Tuesday, March 20, 2012

JOY COMETH IN THE MORNING

I remember when I was pregnant with my last child and I couldn't keep any food down, I thought my suffering was more than I could endure; and I thought maybe I wouldn't live through this pregnancy."When dark clouds of trouble hang o'er us and threaten our peace to destroy. There is hope smiling brightly before us and we know that deliverance is nigh." Hope wasn't smiling before me or behind me or anywhere in sight. At times like this, we often think of Job. HE LOST ALL HIS BELONGINGS AND HIS CHILDREN IN A SINGLE AFTERNOON! Yet, he didn't lose hope, despite his wife telling him to curse God and die.
We read about Job and then we have Psalms and Proverbs and on the other side of Proverbs is Ecclesiastes. When I say on the other side of those books, I mean REALLY on the other side. Job, full of hope despite almost 40 pages of his so called friends calling him to repentance for his supposed sins, doesn't give up on life.
Ecclesiastes looks at the world darkly as if through the eyes of an unbeliever. If you have ever read Job and Ecclesiastes, you have experienced a lesson in frustration. Job's story can be told in three chapters at the beginning and one chapter at the end. All the middle is tortuous. Try reading through it sometime. Then imagine reading it when you have boils all over your body and you will still never know how Job felt. What a smart thing it was to have those chapters to plow through to remind us not to make our friends' suffering worse by offering unhelpful advise when someone is already thickly thrust into a trial.
The end of Job is so wonderful. He is given twice the blessings he had in the beginning. Exactly twice the livestock is restored and exactly the same amount of children are added to him when the dust settles. BUT, when the Lord gave him his second set of children, he WAS doubling the children he previously had because his first set of children are his for eternity through the covenant. So he ends up with twice the children, eternally.
To turn to the Ecclesiastic opposite or maybe not so opposite, we see 11 chapters of Eeyore like pessimism. It seems that the preacher has had his glass half full everlastingly too long. It is as hard to read through as most of Job only sooo much shorter, thank heavens. Finally, after we feel how depressing it is to look at life through the eyes of the hopeless unenlightened soul, we see that it was also just a lesson in the absurd. If life is even a little better by obeying the commandments, why wouldn't we do it. The last verses of Ecclesiastes teaches us how refreshing it is to think positively, just like we learn at the end of Job.

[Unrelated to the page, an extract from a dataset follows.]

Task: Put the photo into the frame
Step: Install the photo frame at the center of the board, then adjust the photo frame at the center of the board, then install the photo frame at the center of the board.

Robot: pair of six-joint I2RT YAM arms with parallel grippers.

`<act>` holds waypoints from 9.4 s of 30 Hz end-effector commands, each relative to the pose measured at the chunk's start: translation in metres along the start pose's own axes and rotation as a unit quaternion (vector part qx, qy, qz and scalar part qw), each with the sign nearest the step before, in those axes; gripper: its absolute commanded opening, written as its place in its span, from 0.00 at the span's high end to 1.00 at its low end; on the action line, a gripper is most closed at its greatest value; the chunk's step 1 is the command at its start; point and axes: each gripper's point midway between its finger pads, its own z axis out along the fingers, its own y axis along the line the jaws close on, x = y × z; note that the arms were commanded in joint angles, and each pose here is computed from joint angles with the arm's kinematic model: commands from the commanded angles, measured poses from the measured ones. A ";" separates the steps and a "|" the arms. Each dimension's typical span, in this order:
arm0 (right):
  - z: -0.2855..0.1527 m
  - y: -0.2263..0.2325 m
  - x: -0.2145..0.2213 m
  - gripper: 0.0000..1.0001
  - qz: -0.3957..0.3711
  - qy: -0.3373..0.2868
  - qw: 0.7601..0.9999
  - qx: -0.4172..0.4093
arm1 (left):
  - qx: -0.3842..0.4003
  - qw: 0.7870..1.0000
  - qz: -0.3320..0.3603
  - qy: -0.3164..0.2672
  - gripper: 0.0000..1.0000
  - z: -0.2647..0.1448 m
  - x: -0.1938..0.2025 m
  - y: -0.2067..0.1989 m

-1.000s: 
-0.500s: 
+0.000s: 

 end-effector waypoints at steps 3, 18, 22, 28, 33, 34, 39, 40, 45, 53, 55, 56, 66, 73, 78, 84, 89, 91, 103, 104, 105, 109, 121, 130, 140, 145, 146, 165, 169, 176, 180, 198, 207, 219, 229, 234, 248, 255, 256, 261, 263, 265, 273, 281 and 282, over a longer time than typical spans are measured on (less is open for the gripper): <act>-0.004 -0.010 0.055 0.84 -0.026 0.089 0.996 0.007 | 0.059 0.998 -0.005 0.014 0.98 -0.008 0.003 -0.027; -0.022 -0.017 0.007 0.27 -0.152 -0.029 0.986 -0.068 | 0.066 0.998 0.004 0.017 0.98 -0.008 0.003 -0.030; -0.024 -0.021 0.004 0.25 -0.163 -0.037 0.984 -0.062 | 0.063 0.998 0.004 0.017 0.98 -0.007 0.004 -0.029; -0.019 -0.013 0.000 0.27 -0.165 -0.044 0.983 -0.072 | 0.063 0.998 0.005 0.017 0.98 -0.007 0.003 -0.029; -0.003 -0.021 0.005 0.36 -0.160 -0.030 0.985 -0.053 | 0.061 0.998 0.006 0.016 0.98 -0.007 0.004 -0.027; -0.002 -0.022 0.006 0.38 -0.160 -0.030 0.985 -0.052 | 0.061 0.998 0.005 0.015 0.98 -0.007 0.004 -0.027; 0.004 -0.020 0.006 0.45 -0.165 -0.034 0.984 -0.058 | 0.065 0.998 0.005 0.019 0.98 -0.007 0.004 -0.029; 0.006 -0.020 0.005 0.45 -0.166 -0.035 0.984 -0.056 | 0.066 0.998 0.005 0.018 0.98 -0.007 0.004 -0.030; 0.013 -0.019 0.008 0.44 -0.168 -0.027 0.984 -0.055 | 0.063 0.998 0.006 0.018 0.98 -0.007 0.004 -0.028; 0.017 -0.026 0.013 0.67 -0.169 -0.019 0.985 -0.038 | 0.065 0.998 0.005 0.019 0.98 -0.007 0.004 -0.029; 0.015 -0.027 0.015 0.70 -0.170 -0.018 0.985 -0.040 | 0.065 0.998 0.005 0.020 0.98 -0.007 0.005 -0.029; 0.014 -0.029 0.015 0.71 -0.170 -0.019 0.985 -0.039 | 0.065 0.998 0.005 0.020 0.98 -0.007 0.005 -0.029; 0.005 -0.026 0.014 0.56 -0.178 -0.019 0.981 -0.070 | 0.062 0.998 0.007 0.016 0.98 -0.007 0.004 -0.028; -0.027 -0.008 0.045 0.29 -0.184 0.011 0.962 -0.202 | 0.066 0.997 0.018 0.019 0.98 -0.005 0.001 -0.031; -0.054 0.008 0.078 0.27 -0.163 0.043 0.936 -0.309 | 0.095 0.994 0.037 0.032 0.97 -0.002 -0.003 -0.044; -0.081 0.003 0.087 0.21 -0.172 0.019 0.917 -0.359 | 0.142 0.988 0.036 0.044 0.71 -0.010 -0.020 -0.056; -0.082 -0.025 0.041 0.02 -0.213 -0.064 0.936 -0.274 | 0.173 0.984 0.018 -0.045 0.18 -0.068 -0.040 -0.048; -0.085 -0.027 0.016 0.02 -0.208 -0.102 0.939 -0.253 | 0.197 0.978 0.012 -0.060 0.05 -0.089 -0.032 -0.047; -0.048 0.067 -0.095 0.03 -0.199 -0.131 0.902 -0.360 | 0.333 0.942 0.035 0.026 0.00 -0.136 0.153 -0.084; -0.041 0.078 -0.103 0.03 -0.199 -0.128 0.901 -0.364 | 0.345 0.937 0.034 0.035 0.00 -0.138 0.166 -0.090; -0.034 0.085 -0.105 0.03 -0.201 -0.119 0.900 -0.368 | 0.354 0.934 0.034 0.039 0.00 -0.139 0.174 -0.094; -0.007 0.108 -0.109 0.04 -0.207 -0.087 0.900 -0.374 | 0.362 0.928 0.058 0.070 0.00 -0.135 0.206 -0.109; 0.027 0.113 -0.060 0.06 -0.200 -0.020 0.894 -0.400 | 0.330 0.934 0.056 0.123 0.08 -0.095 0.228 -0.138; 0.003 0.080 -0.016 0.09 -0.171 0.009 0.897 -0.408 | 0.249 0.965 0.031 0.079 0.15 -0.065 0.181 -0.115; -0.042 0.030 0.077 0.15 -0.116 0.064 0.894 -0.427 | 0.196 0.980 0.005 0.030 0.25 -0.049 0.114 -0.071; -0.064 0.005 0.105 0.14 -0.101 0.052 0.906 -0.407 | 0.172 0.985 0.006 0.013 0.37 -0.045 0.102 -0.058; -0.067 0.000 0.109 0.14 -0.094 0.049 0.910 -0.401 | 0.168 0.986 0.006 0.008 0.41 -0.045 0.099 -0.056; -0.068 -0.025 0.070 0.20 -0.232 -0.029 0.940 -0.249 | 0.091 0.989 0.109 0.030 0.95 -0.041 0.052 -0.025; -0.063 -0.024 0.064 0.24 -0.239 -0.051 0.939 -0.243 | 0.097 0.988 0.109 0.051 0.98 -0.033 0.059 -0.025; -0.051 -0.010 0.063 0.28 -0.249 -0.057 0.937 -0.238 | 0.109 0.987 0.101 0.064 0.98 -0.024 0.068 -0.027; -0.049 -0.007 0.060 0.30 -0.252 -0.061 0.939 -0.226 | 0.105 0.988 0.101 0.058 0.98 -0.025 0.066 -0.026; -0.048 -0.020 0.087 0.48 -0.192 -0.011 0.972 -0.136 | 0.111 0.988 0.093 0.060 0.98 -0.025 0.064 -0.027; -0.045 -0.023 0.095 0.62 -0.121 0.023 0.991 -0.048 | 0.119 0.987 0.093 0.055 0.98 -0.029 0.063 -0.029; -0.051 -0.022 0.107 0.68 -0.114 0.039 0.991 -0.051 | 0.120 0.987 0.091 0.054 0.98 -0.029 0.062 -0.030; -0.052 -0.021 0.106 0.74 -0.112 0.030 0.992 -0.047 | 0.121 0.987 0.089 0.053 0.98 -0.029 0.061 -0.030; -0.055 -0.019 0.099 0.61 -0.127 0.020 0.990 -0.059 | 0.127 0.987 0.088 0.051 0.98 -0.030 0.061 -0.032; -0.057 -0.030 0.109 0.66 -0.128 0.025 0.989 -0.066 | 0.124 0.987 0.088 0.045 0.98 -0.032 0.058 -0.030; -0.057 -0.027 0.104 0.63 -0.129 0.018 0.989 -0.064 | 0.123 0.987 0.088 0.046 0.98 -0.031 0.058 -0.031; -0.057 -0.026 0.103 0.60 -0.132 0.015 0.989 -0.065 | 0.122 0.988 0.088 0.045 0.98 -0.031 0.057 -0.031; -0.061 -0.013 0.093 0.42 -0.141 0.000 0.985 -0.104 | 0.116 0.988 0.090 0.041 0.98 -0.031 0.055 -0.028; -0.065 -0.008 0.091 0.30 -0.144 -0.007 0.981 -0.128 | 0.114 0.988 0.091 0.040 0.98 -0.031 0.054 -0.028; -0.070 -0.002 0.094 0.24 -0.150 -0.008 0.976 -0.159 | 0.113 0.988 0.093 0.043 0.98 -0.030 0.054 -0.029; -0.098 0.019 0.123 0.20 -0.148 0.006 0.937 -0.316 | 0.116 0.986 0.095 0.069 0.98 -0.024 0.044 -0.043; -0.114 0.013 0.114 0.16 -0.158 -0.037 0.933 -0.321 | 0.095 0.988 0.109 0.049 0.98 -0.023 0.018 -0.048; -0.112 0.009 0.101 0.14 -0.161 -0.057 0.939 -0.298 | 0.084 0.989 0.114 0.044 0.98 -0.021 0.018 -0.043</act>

The little baby that came at the end of that pregnancy was so worth it and I didn't die. I didn't even come close. Even if my dad told me it was all in my head. I realized I did have some hope or I would have stopped eating and died. I hope I never have to suffer as Job or be as depressed as an unbeliever. Nevertheless, I know it is true as the psalmist says: "Joy cometh in the morning".